Competitor keyword analysis in App Sprint showing real App Store keyword rankings with popularity and difficulty scores

Stop guessing what your competitors are doing

You know your app's competitors. You see them in the search results every day. But unless you know which keywords they're targeting and ranking for, you're flying blind when you write your own metadata. You might be fighting for keywords they already dominate, while ignoring terms where they're weak and you could win.

App Sprint's competitor analysis lets you look up any app on the App Store and see its real keyword rankings. Not estimates. Not modeled data. The actual keywords the app ranks for, with position numbers. You can find the gaps in their strategy, spot keywords they're missing, and target terms where you have a realistic shot at outranking them.

This is how developers find keyword opportunities that don't show up in basic keyword research.
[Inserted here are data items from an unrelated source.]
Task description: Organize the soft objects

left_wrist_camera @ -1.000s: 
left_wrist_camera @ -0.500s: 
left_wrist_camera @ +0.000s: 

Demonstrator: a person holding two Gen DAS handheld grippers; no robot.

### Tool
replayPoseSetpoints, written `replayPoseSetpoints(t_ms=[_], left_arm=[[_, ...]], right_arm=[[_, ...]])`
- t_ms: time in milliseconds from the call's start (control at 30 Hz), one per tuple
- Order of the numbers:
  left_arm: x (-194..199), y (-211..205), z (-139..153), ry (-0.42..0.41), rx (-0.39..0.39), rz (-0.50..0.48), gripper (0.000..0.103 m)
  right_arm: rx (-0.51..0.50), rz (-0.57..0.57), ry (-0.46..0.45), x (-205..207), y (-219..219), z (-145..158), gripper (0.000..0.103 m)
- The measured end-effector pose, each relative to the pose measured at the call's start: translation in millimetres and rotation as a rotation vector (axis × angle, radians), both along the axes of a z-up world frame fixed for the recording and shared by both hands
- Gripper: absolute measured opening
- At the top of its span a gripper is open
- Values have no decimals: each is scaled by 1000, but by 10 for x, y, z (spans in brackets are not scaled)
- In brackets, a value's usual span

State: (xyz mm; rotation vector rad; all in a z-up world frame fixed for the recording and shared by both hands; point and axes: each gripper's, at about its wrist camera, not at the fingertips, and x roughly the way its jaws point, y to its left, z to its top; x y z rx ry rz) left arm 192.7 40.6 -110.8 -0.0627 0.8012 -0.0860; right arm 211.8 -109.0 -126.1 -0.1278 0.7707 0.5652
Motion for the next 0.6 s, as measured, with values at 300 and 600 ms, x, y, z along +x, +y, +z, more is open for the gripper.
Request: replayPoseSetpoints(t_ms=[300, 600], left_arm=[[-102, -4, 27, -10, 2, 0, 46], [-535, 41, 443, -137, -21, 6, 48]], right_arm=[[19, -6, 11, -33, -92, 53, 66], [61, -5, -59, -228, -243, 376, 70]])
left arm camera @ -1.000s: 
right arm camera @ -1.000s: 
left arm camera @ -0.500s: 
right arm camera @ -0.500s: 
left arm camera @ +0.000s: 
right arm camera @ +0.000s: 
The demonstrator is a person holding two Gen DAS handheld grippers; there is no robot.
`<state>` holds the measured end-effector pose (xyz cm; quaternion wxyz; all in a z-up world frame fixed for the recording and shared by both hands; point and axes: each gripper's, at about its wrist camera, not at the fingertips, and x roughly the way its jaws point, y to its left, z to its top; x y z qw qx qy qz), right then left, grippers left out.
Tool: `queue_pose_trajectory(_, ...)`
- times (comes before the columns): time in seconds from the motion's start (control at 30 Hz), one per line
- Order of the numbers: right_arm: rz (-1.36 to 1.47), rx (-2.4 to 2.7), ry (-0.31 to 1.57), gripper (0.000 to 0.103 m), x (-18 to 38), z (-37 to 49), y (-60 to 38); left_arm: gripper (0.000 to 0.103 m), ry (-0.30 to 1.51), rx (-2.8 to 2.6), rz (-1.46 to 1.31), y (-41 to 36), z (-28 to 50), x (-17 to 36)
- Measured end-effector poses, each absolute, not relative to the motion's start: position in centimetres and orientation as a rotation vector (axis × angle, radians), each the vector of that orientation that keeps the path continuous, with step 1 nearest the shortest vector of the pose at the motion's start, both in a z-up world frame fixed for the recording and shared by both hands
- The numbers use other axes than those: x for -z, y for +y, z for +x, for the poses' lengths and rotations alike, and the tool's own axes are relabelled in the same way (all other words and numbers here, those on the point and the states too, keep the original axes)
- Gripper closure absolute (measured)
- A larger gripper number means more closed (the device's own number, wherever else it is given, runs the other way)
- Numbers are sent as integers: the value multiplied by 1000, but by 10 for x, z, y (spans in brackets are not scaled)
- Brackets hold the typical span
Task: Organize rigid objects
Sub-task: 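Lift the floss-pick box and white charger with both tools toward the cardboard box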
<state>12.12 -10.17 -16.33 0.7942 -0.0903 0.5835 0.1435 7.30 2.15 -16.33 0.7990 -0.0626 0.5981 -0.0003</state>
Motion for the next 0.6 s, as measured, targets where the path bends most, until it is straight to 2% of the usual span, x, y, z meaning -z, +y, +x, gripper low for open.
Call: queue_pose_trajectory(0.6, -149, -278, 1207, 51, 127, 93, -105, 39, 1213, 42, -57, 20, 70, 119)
Whether you're a full-time indie developer, a freelancer managing client apps, or building a side project on weekends — you start with the data, not with guesswork.

How it works

Competitor analysis in App Sprint follows a straightforward workflow. Look up an app, see its data, and use that data to make better keyword decisions.

  1. Search for a competitor. Type the name of any app or paste its App Store URL. App Sprint pulls up the app's listing along with its keyword data, download estimates, and MRR.

  2. See their keyword rankings. You get a list of keywords the competitor currently ranks for, along with their position for each one. Every keyword shows a targeting label — Sweet Spot, Hidden Gem, Quick Win, High Potential, Competitive, or Very Competitive — so you can instantly see which terms are worth chasing.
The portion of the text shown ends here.